Rohit Poddar, managing director of Poddar Housing and Development Ltd, which builds affordable housing projects in MMR and Pune, said the company’s strategy is to build 20-45 lakh homes. In Badlapur, a distant suburb of Mumbai, Poddar Housing launched 300 residential units of 350sq. ft at around 20 lakh each this year and sold all of them. It plans to start three-four projects in Pune and Mumbai in the months ahead.

“Demand is there if adequate infrastructure is present. The big challenge is to find the right cost structure because earning profits building 20 lakh homes is tough," said Poddar.

Many developers have burnt their fingers with luxury housing, and low-cost housing has been equally difficult, with high land costs, lack of infrastructure and execution challenges.

Despite the adversities, developers are pursuing a middle ground to bring back elusive homebuyers.

Ram Walase, managing director and CEO of VBHC Value Homes Ltd, said it is focusing on building homes costing 20-45 lakh. At least 75% of its new project at New Panvel in Navi Mumbai is in this category.

Alok Mehta, vice president of product strategy at Vatika Ltd, said that at the 225-acre Vatika India Next 2 township in Gurugram while the largest category of homes cost 40-80 lakh, it has earmarked a couple of land parcels where it plans to build 10-20 lakh homes.

In Bengaluru, that has been the best-performing market during the property slowdown, with developers trying to be practical and strategic about building.

Shriram Properties Ltd has decided to build sub- 45 lakh projects in Chennai, Bengaluru and Kolkata. It has around nine launches planned this year, a few of which are in the 30-40 lakh price bracket.

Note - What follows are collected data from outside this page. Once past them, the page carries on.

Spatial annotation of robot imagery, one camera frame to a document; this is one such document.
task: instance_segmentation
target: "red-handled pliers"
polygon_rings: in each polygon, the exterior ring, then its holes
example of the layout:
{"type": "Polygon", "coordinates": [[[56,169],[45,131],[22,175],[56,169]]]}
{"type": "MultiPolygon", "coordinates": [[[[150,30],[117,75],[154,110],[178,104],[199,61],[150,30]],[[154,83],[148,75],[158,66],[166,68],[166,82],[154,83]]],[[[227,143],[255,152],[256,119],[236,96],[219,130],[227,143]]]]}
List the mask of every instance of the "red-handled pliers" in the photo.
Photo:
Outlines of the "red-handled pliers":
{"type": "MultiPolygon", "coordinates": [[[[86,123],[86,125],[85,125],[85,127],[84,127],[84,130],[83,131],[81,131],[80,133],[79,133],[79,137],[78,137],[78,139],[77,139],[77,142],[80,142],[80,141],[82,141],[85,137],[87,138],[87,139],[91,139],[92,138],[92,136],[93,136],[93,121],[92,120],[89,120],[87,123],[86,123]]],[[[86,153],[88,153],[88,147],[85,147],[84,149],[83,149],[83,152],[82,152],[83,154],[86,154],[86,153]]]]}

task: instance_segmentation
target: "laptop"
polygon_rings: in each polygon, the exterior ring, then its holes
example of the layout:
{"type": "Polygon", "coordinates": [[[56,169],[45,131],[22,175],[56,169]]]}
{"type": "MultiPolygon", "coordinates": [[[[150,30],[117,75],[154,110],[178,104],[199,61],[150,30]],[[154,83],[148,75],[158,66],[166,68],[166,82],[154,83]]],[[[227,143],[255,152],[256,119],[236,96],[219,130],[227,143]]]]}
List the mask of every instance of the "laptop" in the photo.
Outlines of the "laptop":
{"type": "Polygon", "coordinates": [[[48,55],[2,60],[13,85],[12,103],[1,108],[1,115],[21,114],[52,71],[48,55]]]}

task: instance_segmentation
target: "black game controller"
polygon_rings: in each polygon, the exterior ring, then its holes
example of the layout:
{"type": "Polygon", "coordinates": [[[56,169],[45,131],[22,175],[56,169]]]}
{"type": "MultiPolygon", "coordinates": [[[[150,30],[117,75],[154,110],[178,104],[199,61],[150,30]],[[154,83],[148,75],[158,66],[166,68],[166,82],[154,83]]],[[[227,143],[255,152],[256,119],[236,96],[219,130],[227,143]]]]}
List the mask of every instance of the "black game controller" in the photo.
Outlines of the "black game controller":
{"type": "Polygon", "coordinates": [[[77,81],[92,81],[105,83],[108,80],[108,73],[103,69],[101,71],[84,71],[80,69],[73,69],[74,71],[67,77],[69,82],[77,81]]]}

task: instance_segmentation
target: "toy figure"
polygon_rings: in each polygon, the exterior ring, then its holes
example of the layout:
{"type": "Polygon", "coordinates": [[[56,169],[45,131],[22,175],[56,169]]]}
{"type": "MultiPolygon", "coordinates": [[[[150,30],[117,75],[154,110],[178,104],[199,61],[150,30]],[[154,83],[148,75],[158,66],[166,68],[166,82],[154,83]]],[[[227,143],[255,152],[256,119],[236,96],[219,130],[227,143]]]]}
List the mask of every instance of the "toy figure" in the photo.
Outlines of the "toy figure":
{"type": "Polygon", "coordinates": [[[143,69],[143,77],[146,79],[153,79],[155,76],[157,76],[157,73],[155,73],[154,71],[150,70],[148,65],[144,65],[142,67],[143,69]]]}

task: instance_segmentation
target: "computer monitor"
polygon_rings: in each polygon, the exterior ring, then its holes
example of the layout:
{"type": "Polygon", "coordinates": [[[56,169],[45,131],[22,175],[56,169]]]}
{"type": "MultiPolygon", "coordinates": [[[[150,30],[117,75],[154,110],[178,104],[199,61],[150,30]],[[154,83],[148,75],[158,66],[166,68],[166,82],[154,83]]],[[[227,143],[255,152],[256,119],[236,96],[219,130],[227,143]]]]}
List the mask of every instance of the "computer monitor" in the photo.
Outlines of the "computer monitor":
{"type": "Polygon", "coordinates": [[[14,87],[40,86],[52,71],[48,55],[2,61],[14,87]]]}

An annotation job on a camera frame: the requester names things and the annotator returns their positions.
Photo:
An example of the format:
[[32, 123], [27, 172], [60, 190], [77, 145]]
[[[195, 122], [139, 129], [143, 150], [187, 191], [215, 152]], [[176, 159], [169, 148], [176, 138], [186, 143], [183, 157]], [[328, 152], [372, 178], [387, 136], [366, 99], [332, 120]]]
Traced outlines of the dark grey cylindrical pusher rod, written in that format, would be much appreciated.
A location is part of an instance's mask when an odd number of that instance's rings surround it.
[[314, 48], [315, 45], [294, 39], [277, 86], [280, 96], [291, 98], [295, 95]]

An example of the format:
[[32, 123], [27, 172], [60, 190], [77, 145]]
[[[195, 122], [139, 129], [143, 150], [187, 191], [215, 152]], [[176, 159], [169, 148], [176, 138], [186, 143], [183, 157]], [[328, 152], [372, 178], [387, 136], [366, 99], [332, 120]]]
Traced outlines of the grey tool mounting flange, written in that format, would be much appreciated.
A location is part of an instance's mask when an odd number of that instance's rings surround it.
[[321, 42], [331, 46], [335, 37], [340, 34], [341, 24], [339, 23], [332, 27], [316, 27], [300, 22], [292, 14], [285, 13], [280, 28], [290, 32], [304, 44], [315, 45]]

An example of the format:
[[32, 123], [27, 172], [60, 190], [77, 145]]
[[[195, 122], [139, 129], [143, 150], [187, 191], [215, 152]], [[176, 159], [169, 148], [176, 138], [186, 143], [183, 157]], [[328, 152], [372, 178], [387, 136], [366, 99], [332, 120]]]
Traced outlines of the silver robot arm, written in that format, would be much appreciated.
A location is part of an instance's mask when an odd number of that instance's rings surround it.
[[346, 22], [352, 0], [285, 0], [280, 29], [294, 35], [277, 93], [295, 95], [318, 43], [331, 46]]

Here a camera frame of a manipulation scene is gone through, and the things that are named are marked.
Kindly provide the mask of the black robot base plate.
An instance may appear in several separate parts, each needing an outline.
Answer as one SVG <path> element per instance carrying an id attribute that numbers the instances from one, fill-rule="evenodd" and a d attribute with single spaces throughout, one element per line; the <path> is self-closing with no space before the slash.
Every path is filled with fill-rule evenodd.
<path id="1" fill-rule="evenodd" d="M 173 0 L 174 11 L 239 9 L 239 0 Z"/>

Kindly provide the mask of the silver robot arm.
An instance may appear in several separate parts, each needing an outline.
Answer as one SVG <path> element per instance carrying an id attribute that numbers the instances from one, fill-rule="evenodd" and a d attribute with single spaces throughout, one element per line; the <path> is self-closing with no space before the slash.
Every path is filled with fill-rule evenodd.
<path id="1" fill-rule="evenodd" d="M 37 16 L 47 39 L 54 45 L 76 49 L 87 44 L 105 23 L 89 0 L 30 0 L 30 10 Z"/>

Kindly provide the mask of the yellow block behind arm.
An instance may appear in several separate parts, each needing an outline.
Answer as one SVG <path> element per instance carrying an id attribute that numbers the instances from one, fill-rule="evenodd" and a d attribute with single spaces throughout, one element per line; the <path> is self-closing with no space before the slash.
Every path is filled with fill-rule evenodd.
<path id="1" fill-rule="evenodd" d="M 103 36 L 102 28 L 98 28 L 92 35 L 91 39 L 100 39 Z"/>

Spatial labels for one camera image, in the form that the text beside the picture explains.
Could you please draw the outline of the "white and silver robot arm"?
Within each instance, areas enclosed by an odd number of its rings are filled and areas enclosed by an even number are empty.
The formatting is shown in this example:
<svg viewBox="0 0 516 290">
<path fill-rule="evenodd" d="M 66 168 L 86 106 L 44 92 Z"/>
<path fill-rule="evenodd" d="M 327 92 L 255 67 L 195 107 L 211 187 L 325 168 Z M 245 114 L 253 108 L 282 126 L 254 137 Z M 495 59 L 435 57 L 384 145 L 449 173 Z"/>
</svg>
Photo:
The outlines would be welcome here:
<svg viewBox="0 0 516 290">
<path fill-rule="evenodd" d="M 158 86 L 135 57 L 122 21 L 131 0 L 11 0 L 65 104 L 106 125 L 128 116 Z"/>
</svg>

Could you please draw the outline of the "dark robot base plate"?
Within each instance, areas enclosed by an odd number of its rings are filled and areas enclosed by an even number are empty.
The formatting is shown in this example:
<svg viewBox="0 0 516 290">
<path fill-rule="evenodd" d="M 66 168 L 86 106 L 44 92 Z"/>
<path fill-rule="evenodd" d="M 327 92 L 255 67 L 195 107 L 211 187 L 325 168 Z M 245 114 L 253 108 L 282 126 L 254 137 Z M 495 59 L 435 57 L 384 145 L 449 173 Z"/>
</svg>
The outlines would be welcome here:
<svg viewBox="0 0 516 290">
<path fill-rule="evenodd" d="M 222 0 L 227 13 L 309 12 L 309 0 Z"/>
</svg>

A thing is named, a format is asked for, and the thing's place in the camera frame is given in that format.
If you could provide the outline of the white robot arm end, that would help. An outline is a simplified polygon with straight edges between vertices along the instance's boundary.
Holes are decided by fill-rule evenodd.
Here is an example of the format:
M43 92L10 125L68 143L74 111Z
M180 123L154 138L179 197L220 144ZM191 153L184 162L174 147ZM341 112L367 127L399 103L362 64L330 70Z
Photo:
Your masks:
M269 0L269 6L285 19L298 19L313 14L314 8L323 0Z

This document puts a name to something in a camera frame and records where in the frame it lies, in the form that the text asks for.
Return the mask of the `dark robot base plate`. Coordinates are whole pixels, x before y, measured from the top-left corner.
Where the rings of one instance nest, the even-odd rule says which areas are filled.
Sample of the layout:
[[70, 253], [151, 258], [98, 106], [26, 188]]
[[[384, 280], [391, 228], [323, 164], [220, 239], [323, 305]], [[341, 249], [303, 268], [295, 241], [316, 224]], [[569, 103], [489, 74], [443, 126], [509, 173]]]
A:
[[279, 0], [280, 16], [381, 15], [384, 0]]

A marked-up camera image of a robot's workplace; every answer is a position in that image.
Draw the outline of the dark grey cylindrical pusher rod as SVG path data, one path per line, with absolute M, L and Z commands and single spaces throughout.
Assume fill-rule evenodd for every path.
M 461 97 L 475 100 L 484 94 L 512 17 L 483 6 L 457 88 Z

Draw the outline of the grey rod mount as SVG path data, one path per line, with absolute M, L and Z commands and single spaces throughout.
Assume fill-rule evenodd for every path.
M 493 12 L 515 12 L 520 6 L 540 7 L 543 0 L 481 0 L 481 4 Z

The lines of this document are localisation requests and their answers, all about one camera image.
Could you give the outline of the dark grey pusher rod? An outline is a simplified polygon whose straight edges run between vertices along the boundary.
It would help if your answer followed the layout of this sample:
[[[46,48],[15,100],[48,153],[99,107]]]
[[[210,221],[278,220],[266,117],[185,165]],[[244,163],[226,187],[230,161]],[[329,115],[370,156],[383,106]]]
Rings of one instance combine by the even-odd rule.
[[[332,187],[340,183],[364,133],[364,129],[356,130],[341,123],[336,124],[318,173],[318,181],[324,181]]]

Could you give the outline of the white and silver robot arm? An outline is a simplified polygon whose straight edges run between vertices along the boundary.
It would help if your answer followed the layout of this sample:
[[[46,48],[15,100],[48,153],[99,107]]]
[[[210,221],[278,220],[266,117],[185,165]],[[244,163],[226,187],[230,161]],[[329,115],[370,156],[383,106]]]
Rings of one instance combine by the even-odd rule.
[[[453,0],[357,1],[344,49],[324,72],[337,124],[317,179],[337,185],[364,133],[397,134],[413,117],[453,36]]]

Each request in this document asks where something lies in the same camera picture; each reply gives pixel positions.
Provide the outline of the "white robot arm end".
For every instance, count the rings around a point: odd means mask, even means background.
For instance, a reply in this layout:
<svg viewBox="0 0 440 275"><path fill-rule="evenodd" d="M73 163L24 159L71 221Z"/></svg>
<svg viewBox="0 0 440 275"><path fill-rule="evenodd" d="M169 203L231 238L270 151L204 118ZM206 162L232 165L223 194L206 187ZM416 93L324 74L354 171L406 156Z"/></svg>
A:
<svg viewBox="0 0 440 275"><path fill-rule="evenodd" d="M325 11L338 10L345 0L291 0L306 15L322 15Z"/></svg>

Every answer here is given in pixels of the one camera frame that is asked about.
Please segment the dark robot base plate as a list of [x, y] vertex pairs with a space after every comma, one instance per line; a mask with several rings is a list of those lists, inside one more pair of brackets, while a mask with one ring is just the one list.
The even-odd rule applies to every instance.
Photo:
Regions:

Ozone Group CEO Srinivasan Gopalan said all the company’s products in Bengaluru are priced at less than 45 lakh each. Ozone, which is also present in Mumbai and Chennai, has a new launch of homes costing 18-35 lakh in Bengaluru later this year, he added.

“Indexation of 45 lakh homes will help affordable housing," said Sriram Mahadevan, managing director of Joyville Shapoorji Housing Pvt. Ltd. “While the benefits of 45 lakh homes are good to bring down the cost for the buyer, even if we can build homes in the 30-60 lakh range in the metros, it’s good to ensure end user-driven sales."

Chennai-based Casagrand Builder Pvt. Ltd, which has 35-36 ongoing projects, is aiming to clock 2,500-2,700 crore in sales this year, with most of its home launches in the price range of 40-80 lakh.

C.G. Satish, director of the Bengaluru zone at Casagrand Builder, said the “sweet spot" in pricing has moved down to 3,000-6,000 per sq. ft now from 6,000-10,000 per sq. ft earlier in Chennai, because the latter isn’t selling that well.